Las Sombras Dentro

“Lo grabé”, dijo Lucia, con la voz firme a pesar de las lágrimas en los ojos. “He estado siguiendo a la señora. Rivas durante dos años”.

Se acercó a mí y me tomó la mano. Sus palmas sudaban, pero su agarre era como el hierro.

“Hace dos años, era mi hermana,” dijo Lucia, mirando directamente a Mateo. “Tenía quince años, igual que Valeria. Estaba embarazada del bebé de Mateo. Su madre no nos ofreció dinero, señora. Rivas. Ella envió a Patricia a “consejernos”. Ella le dio a mi hermana esos mismos “tés calmantes”. Mi hermana perdió al bebé… y luego perdió la cabeza. Ahora está en una instalación. Ni siquiera recuerda mi nombre”.

Las piezas del rompecabezas encajaron en su lugar con un broche aterrador. La tía Patricia no era solo la hermana de mi madre; era una arregladora. Ella utilizó su posición de confianza en la comunidad para “limpiar” los líos hechos por las familias ricas de la ciudad.

El punto de ruptura
“Tú monstruo,” respiró mi madre, caminando hacia Patricia. “¡Ella es tu sobrina! ¡Mi hija! ¡Mi nieto!”

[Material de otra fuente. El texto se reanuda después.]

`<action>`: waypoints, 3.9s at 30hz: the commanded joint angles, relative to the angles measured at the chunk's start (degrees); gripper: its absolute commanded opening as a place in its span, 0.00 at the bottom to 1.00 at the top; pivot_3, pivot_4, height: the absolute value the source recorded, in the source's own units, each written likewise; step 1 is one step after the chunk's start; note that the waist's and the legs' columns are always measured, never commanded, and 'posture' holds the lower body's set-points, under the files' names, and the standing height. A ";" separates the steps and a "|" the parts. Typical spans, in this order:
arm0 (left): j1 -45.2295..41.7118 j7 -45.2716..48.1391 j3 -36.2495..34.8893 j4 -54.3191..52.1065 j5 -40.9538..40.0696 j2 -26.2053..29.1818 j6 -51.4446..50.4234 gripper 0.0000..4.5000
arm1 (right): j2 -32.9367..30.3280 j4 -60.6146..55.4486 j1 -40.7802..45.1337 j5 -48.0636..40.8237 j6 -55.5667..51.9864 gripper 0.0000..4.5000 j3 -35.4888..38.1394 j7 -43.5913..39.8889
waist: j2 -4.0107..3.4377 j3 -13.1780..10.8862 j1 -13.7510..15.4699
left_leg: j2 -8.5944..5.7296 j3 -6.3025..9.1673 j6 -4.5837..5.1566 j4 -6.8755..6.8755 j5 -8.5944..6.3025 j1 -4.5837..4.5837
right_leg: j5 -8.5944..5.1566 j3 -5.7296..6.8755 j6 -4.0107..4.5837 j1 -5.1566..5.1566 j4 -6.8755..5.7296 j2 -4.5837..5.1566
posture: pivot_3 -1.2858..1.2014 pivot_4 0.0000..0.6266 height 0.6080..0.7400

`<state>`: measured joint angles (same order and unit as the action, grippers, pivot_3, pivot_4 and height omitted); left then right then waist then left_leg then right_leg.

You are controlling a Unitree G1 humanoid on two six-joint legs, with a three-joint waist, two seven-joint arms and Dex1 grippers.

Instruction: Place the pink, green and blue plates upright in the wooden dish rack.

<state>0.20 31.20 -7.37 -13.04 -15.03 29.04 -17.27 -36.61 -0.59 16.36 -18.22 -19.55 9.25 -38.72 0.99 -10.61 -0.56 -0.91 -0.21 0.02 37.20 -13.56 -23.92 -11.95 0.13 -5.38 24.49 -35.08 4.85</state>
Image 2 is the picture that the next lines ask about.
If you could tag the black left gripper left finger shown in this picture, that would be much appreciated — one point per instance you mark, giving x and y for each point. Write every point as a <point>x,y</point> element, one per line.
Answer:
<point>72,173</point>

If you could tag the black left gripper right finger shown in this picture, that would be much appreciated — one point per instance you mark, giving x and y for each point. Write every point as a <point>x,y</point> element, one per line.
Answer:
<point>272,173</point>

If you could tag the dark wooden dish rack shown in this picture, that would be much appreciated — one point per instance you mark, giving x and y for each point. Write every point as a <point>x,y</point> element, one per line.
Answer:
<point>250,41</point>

Patricia finalmente habló, su voz aguda y desprovista de la dulzura que solía usar en casa. “¡El ‘nieto’ habría sido una carga! ¡Somos pobres, Sofía! ¿Sabes lo que ese dinero podría haber hecho por nosotros? Habría pagado la hipoteca. Habría enviado a Valeria a una mejor escuela donde nadie la conocía. ¡Estaba salvando a esta familia!”

“¿Matando a mi hijo?” Finalmente encontré mi voz. Era pequeño, pero cortaba la habitación. “Me estabas dando esos tés todas las noches. Me dijiste que estaban de acuerdo con mis nervios”.

Metí la mano en mi mochila y saqué el pequeño termo que había llevado conmigo. Había estado a punto de beberlo antes de la reunión. Se lo entregué al director.

“Pruébalo,” dije.

El consejero tomó el termo con cuidado. Detrás de ella, a través de las ventanas de vidrio de la oficina, vimos las luces rojas y azules intermitentes de los coches de policía que se detenían en el camino de entrada de la escuela.

La caída de la casa de Rivas
Lo que sucedió después fue un desenfoque de movimiento. La policía entró, y por primera vez, el “intocable” Mateo Rivas estaba esposado en el pasillo donde solía caminar como un rey. Su madre gritó sobre abogados y reputaciones, pero su voz se ahogó por el clic del metal.

La tía Patricia no gritó. Se quedó callada, con los ojos fríos y distantes mientras la llevaban lejos.

En el caos, el director se acercó a mí. Ya no parecía una figura de autoridad severa. Parecía una mujer que había visto demasiado.

– Valeria -dijo ella en voz baja-. “La carpeta roja… no la conseguí de Lucía. Lo conseguí del padre de Mateo”.